Control PID: Implementación en un sistema real.

New Section

The transcript discusses a prototype designed to control and maintain the temperature of a focus using a proportional integral derivative (PID) controller. It explains the setup involving a temperature sensor, an Arduino board, and a timer acting as an actuator.

Prototype Objective and Components

• The prototype aims to maintain the focus temperature at a set-point by manipulating power.

• Components include a temperature sensor sending signals to an Arduino board, which then communicates with a timer functioning as an actuator.

New Section

This part delves into applying a step change in focus power to observe plant behavior. It highlights the first-order nature of the system and introduces transfer functions for analysis.

Plant Behavior Analysis

• A step change in focus power was applied to analyze plant behavior.

• Observing first-order system characteristics and transfer functions aids in performance evaluation.

New Section

The discussion focuses on tuning controller parameters by analyzing closed-loop behavior under disturbances. It mentions overshoot in temperature response but eventual convergence to set-point.

Controller Tuning and Performance

• Tuning controller parameters involves analyzing closed-loop responses under disturbances for optimal settings.

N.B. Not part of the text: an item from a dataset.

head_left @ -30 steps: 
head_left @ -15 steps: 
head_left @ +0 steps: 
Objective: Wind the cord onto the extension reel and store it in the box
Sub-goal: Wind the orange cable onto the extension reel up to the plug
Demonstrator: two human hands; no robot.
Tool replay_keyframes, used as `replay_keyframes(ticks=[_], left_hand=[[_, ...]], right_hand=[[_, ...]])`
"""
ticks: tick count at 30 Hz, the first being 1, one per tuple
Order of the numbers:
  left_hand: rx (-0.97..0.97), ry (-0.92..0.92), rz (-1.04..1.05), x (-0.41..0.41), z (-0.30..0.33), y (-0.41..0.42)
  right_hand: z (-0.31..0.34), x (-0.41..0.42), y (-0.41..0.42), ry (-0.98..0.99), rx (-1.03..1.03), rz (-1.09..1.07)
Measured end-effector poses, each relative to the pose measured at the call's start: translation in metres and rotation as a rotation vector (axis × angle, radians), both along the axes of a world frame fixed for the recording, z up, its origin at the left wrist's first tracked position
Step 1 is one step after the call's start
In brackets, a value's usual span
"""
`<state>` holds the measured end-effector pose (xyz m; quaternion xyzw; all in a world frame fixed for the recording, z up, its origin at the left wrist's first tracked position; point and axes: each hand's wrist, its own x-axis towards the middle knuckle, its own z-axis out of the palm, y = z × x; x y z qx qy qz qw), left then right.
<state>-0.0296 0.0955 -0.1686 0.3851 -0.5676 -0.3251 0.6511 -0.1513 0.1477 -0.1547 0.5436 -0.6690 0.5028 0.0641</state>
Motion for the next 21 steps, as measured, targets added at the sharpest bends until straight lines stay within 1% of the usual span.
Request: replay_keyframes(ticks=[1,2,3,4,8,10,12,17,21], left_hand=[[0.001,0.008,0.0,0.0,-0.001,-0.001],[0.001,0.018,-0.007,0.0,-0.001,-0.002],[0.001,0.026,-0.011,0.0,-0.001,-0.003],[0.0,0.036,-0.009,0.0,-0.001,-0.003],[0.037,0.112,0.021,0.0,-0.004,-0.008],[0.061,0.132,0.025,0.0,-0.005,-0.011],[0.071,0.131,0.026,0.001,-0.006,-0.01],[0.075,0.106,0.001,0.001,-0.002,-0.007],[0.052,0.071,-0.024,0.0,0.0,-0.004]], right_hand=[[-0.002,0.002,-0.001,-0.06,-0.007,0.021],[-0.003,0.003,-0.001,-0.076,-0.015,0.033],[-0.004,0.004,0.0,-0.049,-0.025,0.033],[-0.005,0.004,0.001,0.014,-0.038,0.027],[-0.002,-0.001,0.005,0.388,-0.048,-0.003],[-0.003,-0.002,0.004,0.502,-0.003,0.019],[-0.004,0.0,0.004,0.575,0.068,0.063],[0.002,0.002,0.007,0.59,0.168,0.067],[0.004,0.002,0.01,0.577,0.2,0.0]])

• Despite initial overshoot, the prototype converges to the set-point around 100 seconds post-power change.

New Section

This segment reflects on previous simulations where dynamic behaviors were studied through perturbations like fan activation. It emphasizes the controller's ability to restore temperature equilibrium post-disturbance.

Dynamic Behavior Assessment

• Previous simulations involved inducing disturbances like fan activation to study dynamic behaviors.

• The controller effectively restores temperature equilibrium after external disturbances, showcasing its dynamic response capabilities.